Saved data entries:
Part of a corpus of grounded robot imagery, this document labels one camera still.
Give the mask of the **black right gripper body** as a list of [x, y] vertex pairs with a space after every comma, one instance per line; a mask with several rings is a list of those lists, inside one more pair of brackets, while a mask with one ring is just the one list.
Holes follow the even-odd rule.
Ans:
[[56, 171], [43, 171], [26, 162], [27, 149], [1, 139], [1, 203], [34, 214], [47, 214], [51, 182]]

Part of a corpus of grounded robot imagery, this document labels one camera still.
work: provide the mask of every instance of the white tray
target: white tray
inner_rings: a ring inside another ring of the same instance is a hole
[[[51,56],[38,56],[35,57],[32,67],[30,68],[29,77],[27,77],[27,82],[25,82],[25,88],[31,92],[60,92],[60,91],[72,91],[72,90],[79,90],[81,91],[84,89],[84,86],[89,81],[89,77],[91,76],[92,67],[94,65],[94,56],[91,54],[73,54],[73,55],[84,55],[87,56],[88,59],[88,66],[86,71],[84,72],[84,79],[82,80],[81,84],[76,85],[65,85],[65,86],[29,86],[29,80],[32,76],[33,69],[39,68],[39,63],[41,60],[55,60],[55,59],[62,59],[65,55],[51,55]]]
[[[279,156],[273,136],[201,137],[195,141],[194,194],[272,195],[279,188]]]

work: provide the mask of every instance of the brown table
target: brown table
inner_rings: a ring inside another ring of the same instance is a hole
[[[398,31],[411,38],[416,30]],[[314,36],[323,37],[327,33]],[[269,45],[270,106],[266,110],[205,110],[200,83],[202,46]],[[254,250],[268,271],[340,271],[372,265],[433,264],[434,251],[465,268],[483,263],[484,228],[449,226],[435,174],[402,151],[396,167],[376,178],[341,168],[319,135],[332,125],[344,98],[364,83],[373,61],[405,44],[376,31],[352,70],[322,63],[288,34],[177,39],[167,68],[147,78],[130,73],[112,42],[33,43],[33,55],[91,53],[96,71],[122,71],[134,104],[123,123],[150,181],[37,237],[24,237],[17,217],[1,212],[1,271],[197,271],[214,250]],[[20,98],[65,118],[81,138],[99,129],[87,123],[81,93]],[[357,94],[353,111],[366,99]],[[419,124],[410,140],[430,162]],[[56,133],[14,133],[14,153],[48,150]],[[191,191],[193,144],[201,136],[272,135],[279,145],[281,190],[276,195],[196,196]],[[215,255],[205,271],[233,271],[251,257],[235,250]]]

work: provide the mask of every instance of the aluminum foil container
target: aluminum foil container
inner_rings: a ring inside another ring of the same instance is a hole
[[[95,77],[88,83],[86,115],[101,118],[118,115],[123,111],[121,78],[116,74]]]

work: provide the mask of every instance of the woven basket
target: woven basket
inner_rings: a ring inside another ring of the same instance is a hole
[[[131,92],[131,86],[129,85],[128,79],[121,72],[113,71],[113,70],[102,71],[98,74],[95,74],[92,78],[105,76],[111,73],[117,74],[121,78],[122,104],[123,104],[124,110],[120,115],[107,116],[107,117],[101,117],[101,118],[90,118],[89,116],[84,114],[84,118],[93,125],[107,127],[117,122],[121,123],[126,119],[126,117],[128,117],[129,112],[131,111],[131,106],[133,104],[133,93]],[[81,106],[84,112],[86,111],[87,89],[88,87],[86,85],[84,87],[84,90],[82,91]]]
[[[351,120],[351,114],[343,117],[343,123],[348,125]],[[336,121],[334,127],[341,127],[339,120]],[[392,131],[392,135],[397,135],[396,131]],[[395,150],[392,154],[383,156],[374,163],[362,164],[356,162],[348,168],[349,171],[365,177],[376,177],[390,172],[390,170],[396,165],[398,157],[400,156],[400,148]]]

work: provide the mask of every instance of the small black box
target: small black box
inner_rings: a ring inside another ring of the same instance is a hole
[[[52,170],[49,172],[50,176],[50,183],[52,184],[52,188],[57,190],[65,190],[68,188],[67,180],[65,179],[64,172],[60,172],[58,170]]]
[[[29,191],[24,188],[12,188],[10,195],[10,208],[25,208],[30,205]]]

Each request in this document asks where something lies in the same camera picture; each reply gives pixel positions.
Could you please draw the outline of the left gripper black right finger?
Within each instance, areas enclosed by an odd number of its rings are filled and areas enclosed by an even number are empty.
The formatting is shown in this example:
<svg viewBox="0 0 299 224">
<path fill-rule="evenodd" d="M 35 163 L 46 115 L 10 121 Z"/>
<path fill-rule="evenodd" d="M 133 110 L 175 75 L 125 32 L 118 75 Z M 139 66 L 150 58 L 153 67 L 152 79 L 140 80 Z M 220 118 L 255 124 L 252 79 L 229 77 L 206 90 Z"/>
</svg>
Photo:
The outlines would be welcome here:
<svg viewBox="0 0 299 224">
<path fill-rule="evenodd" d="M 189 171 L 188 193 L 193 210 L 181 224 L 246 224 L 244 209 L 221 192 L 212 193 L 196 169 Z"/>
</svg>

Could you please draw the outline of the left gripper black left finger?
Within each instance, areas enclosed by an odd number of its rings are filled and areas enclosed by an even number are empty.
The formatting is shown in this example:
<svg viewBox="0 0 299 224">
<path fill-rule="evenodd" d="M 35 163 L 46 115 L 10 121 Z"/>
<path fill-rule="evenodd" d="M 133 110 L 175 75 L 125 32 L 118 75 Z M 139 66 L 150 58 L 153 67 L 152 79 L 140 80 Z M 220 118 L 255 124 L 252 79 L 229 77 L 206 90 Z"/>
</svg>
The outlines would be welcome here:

→ TRY IT: Each line from the top of the data, up to and including the line that contains "Holes follow the even-odd rule.", should be set down exactly.

→ WORKED SOLUTION:
Part of a corpus of grounded robot imagery, this document labels one camera still.
Give the mask of the **black right gripper body** as a list of [x, y] vertex pairs with a space after every comma, one instance per line; a mask with several rings is a list of those lists, inside one more pair of brackets, while a mask with one ring is just the one list.
Holes follow the even-odd rule.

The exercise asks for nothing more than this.